__Task requirements__. Return the whole listing unchanged. Drop the images.

####

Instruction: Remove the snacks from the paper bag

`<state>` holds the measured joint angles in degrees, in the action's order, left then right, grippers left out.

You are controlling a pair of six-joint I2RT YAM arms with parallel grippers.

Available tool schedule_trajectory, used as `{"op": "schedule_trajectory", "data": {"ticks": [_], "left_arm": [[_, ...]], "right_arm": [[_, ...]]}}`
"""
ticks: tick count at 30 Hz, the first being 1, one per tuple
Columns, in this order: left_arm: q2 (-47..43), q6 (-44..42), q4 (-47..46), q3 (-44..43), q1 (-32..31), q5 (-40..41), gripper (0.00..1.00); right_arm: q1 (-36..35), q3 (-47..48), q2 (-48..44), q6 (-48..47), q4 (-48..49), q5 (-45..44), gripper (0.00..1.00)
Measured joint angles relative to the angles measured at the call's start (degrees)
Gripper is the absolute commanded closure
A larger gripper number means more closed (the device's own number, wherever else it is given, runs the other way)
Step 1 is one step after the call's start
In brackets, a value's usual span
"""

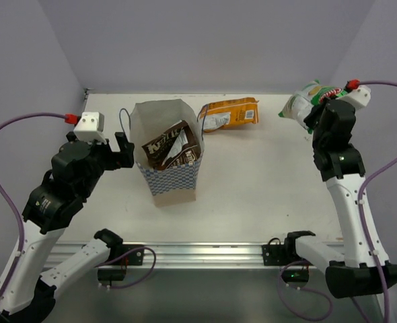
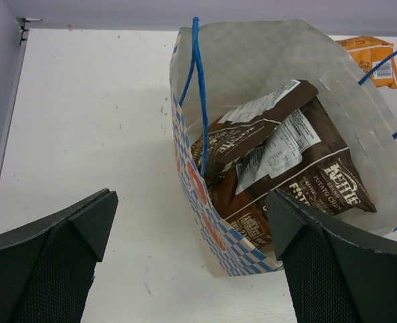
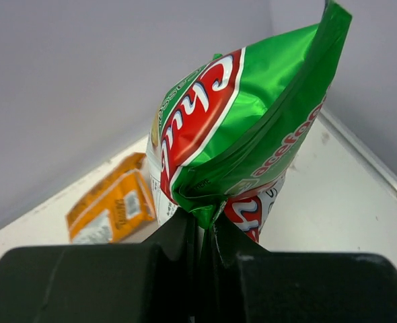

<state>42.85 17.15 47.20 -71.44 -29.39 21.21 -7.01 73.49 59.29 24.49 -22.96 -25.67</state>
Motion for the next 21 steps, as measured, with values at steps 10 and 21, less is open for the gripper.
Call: {"op": "schedule_trajectory", "data": {"ticks": [10, 21], "left_arm": [[-0.1, 0.1, 0.1, 0.0, 0.0, -0.1, 0.00], [-0.9, 2.0, 0.9, -0.1, 0.0, 0.1, 0.00]], "right_arm": [[11.8, -11.1, 15.2, 11.9, 8.2, 15.8, 1.00], [14.6, -9.5, 31.8, 21.1, 19.5, 26.5, 0.43]]}}
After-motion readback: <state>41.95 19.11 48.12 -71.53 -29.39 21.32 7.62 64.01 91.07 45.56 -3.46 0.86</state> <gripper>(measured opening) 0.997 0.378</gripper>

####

__Response to this exercise__.
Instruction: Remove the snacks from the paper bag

`<state>` holds the measured joint angles in degrees, in the action's order, left then right, grippers left out.

You are controlling a pair of six-joint I2RT YAM arms with parallel grippers.

Available tool schedule_trajectory, used as `{"op": "schedule_trajectory", "data": {"ticks": [_], "left_arm": [[_, ...]], "right_arm": [[_, ...]]}}`
"""
ticks: tick count at 30 Hz, the first being 1, one per tuple
Columns, in this order: left_arm: q2 (-47..43), q6 (-44..42), q4 (-47..46), q3 (-44..43), q1 (-32..31), q5 (-40..41), gripper (0.00..1.00); right_arm: q1 (-36..35), q3 (-47..48), q2 (-48..44), q6 (-48..47), q4 (-48..49), q5 (-45..44), gripper (0.00..1.00)
Measured joint angles relative to the angles measured at the call's start (degrees)
Gripper is the absolute commanded closure
A larger gripper number means more closed (the device's own number, wherever else it is given, runs the other way)
Step 1 is one step after the call's start
In brackets, a value's usual span
"""


<state>42.85 17.15 47.20 -71.44 -29.39 21.21 -7.01 73.49 59.29 24.49 -22.96 -25.67</state>
Motion for the next 21 steps, as measured, with values at steps 10 and 21, less is open for the gripper.
Call: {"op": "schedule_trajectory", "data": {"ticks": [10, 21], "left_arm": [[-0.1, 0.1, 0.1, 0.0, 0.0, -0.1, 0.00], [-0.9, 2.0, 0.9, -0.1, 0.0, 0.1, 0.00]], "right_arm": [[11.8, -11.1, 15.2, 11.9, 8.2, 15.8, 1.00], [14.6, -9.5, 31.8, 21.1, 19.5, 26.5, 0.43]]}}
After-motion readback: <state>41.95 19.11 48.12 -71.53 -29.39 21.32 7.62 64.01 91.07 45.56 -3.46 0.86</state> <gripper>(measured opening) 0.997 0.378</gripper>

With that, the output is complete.